Problem statement: Within the listing below, please copy exactly the lines between the line holding "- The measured" and the line holding "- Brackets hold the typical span", inclusive.
*** Source material Section Begins ***
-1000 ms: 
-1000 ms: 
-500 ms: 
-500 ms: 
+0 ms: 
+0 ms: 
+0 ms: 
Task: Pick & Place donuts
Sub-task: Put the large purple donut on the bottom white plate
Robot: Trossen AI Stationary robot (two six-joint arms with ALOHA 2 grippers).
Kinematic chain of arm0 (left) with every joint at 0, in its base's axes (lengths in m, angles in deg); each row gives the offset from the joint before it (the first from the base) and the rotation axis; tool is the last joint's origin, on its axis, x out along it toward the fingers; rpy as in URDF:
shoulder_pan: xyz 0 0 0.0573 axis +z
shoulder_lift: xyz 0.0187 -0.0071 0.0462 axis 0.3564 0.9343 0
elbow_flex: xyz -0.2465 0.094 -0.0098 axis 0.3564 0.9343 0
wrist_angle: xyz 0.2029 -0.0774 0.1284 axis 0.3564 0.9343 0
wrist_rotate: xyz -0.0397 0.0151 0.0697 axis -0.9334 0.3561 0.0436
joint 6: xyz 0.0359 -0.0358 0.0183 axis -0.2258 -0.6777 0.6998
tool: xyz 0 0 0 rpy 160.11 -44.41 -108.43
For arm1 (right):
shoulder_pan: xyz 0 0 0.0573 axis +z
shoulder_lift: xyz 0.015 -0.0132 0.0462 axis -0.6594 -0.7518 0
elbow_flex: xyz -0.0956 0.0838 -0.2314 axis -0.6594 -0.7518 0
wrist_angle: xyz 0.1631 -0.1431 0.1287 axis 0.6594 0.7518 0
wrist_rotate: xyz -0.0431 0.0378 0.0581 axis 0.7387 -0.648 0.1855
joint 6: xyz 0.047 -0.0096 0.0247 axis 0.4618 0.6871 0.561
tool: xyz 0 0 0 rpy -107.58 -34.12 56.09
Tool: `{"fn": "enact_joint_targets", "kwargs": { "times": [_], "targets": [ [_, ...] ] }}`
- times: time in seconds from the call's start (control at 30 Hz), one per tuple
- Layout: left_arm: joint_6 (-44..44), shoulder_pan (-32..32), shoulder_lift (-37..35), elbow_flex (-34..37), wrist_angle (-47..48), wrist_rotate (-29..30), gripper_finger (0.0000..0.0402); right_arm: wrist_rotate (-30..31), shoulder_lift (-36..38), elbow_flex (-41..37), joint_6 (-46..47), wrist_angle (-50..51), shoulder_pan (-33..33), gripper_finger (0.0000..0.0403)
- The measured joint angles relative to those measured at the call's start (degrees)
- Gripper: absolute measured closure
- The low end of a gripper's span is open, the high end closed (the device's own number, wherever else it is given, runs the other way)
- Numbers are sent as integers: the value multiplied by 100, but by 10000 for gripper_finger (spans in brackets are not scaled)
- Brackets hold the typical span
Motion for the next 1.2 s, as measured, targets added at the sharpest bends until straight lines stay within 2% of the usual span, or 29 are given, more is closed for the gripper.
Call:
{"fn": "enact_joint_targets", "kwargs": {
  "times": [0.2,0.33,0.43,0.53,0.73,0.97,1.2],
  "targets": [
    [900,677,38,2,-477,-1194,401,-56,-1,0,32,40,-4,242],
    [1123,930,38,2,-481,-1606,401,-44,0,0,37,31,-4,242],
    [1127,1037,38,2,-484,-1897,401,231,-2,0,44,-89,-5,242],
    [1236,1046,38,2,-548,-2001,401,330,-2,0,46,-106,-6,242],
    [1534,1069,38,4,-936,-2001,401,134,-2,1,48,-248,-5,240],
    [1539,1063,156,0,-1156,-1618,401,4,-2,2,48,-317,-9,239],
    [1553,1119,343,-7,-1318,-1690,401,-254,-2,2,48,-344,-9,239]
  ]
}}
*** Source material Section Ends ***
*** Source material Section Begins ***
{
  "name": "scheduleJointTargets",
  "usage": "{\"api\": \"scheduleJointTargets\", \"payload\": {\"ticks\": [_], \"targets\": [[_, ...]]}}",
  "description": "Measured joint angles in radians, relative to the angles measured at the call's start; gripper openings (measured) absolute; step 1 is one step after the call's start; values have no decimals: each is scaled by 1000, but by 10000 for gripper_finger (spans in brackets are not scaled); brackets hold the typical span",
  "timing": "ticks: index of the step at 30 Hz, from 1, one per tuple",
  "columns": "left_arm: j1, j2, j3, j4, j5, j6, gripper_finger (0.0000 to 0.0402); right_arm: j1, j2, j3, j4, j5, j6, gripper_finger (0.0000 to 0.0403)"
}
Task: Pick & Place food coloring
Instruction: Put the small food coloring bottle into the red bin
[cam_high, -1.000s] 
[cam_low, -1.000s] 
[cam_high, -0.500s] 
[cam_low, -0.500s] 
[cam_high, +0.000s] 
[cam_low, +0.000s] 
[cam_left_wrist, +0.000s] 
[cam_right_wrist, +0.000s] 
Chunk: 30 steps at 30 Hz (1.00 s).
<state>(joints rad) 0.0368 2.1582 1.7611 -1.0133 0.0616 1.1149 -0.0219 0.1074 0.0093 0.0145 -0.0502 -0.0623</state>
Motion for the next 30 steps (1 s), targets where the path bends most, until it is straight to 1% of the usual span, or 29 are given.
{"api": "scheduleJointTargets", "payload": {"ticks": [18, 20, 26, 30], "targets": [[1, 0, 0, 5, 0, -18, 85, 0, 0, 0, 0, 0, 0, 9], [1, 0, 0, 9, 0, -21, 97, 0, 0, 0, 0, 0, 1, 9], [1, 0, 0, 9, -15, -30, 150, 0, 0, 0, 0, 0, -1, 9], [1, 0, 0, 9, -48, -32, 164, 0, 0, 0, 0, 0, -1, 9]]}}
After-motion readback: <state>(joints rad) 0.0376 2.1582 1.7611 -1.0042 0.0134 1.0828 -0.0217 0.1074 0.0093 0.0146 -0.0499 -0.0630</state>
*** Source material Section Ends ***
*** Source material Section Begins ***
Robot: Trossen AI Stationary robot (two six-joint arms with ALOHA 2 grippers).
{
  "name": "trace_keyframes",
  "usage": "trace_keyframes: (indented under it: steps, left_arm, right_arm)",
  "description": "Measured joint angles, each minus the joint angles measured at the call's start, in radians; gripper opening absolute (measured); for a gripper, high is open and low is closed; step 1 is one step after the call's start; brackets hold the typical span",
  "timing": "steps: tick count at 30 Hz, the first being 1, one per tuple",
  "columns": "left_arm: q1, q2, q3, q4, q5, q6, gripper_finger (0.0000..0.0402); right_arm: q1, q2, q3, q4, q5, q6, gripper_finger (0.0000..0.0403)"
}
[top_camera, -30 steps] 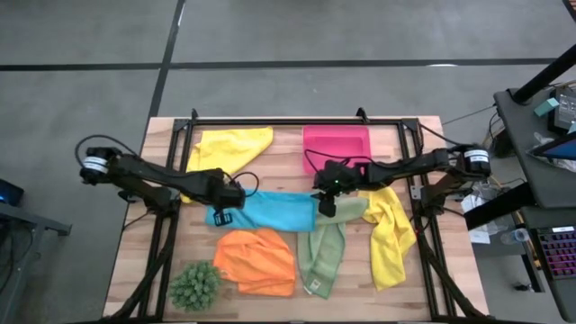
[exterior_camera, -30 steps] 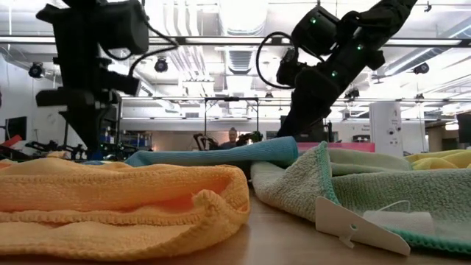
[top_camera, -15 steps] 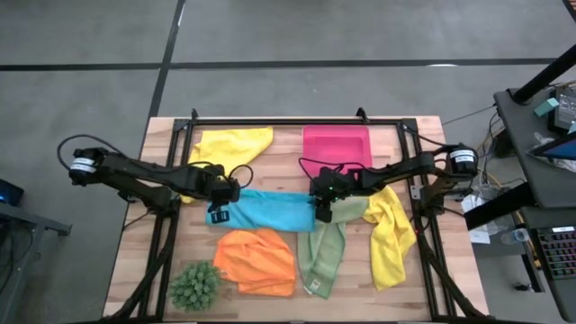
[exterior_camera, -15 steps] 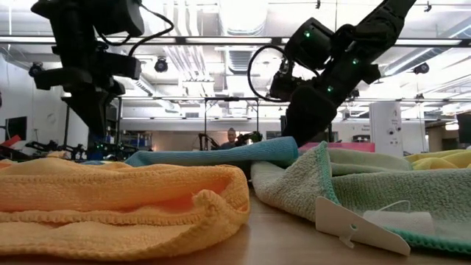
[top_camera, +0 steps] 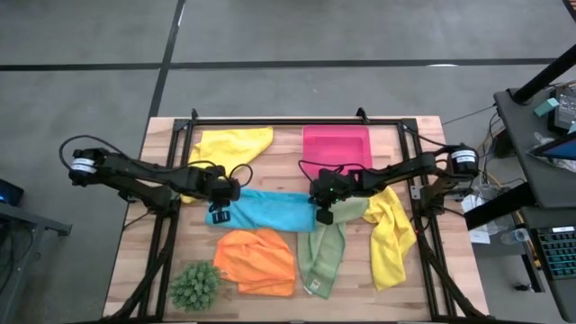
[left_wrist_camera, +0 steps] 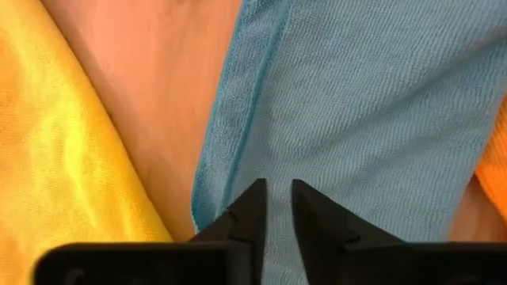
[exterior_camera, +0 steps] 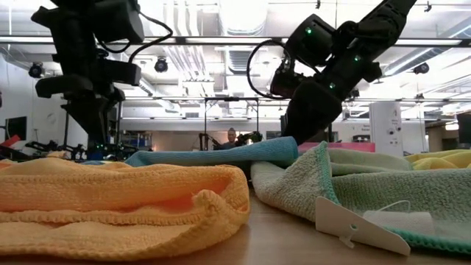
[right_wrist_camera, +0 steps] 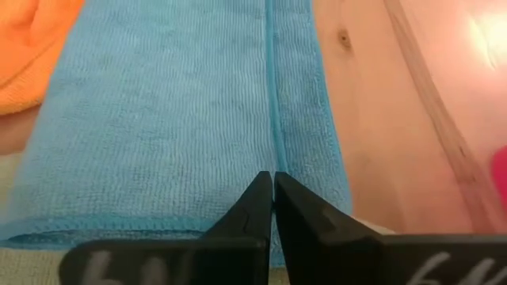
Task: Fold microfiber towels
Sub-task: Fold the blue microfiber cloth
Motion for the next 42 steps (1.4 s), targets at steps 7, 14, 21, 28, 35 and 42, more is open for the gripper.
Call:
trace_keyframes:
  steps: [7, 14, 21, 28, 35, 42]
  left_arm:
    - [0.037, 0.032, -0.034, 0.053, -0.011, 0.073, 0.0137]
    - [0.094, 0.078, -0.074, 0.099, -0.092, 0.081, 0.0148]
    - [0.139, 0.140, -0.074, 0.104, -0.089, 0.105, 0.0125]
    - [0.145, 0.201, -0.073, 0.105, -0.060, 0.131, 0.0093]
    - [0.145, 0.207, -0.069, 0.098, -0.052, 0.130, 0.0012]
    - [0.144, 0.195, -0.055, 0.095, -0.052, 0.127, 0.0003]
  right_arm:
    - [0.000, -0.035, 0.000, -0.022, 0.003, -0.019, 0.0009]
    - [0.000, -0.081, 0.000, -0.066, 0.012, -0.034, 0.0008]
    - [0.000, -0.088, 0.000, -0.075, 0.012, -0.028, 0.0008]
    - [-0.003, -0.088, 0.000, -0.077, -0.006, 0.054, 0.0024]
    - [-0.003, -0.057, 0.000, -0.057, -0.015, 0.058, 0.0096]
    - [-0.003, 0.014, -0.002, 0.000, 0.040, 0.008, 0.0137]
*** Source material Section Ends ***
Response to the exercise:
- The measured joint angles relative to those measured at the call's start (degrees)
- Gripper: absolute measured closure
- The low end of a gripper's span is open, the high end closed (the device's own number, wherever else it is given, runs the other way)
- Numbers are sent as integers: the value multiplied by 100, but by 10000 for gripper_finger (spans in brackets are not scaled)
- Brackets hold the typical span

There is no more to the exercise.